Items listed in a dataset
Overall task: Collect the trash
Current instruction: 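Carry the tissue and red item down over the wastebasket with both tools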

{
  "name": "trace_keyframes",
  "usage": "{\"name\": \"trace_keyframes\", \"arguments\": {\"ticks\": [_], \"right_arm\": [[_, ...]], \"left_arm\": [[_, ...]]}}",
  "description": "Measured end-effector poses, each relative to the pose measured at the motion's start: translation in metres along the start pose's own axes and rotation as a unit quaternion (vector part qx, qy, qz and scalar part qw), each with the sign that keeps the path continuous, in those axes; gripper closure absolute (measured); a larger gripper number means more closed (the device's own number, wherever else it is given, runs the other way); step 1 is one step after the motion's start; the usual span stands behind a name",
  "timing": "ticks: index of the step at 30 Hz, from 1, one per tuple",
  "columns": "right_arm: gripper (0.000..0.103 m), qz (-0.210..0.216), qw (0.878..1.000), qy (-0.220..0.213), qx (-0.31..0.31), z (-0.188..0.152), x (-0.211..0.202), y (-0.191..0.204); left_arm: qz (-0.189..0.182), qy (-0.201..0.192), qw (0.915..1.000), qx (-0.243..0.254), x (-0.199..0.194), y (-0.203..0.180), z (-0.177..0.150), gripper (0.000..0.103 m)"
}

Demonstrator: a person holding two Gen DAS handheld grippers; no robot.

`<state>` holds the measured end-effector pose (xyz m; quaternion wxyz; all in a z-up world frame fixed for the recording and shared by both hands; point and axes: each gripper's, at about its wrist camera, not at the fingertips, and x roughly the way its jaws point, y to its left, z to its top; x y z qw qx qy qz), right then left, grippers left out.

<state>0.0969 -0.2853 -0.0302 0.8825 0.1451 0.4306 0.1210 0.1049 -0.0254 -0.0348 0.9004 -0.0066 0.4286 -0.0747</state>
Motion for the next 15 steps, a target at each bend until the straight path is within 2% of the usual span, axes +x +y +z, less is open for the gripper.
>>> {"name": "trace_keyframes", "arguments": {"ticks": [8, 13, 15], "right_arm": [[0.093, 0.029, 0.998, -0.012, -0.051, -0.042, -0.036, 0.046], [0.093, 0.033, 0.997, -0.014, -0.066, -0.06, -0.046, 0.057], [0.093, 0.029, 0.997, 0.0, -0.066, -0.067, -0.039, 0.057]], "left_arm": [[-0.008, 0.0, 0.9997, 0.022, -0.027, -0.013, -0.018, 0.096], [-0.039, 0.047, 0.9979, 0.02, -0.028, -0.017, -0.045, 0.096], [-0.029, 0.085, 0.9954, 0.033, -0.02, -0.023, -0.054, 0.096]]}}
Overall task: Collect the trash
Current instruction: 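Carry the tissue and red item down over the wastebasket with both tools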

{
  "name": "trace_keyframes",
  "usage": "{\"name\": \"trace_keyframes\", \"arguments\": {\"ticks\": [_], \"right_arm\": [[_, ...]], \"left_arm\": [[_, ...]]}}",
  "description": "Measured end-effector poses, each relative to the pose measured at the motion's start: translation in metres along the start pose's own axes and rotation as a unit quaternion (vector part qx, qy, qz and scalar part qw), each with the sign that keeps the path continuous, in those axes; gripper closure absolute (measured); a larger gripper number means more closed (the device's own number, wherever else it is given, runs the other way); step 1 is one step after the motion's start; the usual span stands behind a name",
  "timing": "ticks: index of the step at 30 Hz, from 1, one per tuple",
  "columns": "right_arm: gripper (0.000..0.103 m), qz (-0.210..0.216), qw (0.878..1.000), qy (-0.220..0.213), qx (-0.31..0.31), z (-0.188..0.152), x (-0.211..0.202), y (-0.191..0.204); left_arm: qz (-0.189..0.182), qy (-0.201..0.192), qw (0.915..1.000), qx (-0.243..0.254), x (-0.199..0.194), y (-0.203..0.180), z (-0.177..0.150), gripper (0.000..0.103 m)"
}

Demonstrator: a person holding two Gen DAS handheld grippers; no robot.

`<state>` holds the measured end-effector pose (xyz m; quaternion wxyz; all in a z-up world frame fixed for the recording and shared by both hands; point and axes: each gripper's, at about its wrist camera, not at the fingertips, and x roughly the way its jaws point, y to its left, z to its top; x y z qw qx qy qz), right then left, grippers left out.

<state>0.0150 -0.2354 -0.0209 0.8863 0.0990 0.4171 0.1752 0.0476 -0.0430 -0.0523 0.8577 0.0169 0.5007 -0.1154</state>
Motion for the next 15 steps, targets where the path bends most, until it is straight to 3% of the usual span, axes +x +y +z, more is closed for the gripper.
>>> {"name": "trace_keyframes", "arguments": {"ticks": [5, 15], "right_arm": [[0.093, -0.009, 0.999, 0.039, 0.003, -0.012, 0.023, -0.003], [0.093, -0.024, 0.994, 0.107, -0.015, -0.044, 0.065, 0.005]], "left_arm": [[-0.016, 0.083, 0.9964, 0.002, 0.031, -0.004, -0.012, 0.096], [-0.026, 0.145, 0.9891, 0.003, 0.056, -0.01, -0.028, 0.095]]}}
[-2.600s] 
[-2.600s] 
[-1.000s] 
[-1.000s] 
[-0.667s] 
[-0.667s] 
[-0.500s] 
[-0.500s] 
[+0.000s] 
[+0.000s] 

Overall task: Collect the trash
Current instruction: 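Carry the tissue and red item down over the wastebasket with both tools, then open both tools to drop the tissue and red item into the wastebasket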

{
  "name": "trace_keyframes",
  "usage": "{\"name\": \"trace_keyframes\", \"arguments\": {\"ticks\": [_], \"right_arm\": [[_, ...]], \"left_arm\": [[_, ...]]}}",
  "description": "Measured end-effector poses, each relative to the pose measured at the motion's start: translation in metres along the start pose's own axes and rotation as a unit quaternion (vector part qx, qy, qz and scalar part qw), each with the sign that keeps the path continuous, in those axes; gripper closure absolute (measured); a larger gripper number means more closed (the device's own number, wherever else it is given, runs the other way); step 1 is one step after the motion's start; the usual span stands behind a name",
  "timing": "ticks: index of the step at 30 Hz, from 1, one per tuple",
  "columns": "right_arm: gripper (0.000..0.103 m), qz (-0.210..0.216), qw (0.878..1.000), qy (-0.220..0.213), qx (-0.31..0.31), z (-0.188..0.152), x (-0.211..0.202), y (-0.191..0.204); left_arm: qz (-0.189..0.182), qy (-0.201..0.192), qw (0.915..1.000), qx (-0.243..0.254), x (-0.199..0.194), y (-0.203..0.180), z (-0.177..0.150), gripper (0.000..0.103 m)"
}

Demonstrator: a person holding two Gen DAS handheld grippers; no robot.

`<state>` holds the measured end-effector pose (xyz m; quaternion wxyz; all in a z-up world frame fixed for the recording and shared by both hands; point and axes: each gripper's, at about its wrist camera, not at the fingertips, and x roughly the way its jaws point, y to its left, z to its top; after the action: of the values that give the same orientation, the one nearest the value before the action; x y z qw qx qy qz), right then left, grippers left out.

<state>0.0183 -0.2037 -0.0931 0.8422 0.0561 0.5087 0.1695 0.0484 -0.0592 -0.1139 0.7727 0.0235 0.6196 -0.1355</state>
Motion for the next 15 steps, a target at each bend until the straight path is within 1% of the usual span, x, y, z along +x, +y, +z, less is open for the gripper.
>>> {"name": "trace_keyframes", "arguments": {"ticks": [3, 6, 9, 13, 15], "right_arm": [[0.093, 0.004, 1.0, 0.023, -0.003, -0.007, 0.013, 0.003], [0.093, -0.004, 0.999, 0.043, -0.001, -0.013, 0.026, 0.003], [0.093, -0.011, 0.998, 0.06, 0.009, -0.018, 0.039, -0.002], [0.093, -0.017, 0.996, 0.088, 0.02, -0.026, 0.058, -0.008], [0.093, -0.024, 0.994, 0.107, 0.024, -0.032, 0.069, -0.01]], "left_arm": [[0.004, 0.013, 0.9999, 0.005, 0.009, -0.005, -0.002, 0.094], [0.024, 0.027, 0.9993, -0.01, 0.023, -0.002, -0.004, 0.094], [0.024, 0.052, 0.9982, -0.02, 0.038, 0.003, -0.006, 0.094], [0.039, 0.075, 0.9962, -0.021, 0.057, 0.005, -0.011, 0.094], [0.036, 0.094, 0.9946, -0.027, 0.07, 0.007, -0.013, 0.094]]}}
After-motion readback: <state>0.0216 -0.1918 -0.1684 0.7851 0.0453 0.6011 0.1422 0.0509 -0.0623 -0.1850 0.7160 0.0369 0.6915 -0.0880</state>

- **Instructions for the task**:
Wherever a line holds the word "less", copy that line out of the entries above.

- **Result**:
Motion for the next 15 steps, a target at each bend until the straight path is within 2% of the usual span, axes +x +y +z, less is open for the gripper.
Motion for the next 15 steps, a target at each bend until the straight path is within 1% of the usual span, x, y, z along +x, +y, +z, less is open for the gripper.

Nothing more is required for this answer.